Search engine rankings news - BBC paying Google for top search positions
- 23 November 2009
Google is being paid by the BBC to improve search engine rankings for various search terms - key words and keyphrases - and to ensure the news and entertainment corporation features highly for a range of issues and topics.
For the BBC to be paying for top positions in search engines appears to be troubling the commercial interests of other media.
In publications such as the Mail on Sunday, it is being argued the BBC is abusing its powerful position in the UK where it generates £3.5 billion of television license fees rather than generate revenue and profits via the more familiar capitalist-style, private enterprise, business models.
The TV licence is basically a tax on British citizens for owning a television. Commercial competitors such as Sky face an uphill struggle to generate revenue and must offer good quality television better than or comparable to the BBC or face losing customers.

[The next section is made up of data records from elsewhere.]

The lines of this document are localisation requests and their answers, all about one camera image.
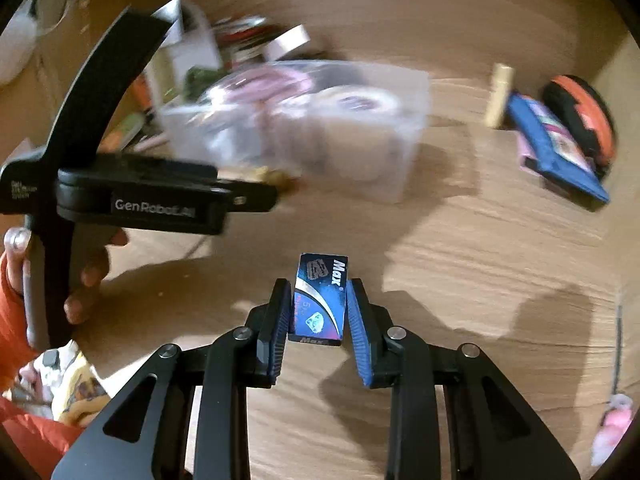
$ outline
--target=clear plastic container
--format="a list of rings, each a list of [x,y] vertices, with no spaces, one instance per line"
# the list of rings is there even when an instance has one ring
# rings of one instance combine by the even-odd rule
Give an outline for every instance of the clear plastic container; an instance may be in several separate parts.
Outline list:
[[[314,89],[270,108],[273,165],[316,186],[399,202],[429,113],[428,74],[364,62],[277,65],[306,73]]]
[[[175,158],[218,168],[261,165],[260,114],[251,104],[179,105],[159,111]]]
[[[430,109],[426,72],[282,61],[234,73],[159,119],[177,158],[255,165],[313,186],[398,202]]]

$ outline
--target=yellow cloth
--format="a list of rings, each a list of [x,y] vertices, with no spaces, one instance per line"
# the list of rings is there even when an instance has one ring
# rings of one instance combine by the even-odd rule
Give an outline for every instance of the yellow cloth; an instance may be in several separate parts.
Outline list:
[[[111,399],[100,386],[84,354],[79,352],[65,371],[53,402],[54,420],[86,427]]]

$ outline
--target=pink toy
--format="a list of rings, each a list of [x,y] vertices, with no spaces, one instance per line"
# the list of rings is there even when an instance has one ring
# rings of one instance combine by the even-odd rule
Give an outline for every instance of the pink toy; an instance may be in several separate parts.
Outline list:
[[[611,397],[611,408],[604,416],[600,431],[593,439],[591,446],[591,465],[600,466],[609,458],[616,448],[625,431],[628,430],[633,419],[631,407],[633,401],[623,394],[615,394]]]

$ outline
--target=green object
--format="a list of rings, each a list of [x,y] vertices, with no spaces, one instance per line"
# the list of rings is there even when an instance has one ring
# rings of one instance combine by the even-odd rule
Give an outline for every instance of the green object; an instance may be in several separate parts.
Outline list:
[[[184,76],[182,97],[185,101],[194,103],[210,87],[220,81],[228,72],[221,68],[212,70],[201,66],[192,66]]]

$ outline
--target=screw
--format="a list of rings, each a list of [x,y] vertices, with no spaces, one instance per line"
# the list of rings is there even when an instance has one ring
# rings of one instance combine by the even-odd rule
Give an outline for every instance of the screw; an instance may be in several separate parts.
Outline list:
[[[480,349],[473,343],[464,343],[462,345],[462,355],[473,359],[480,355]]]
[[[178,347],[172,343],[168,345],[162,345],[158,350],[158,354],[162,359],[168,359],[175,356],[178,353]]]
[[[393,326],[386,331],[386,334],[395,340],[404,339],[406,337],[406,330],[401,326]]]
[[[254,331],[247,326],[239,326],[234,330],[234,339],[238,341],[244,341],[249,339],[254,334]]]

As a result rivals such as Sky are complaining about the BBC's government-backed position as a media giant with a revenue generating model that disadvantages normal commercial media and entertainment organisations.
Mark Chapman, E-business Marketing Manager at Fuse - a Chichester, Manchester and London-based SEO firm - said this was an interesting development which required monitoring.
"For an impartial service like the BBC to try to improve search engine rankings for news subjects could be considered controversial. It is possible the BBC might be abusing its licence fee and paying to manipulate certain news to a more visible place on the search engines," he said.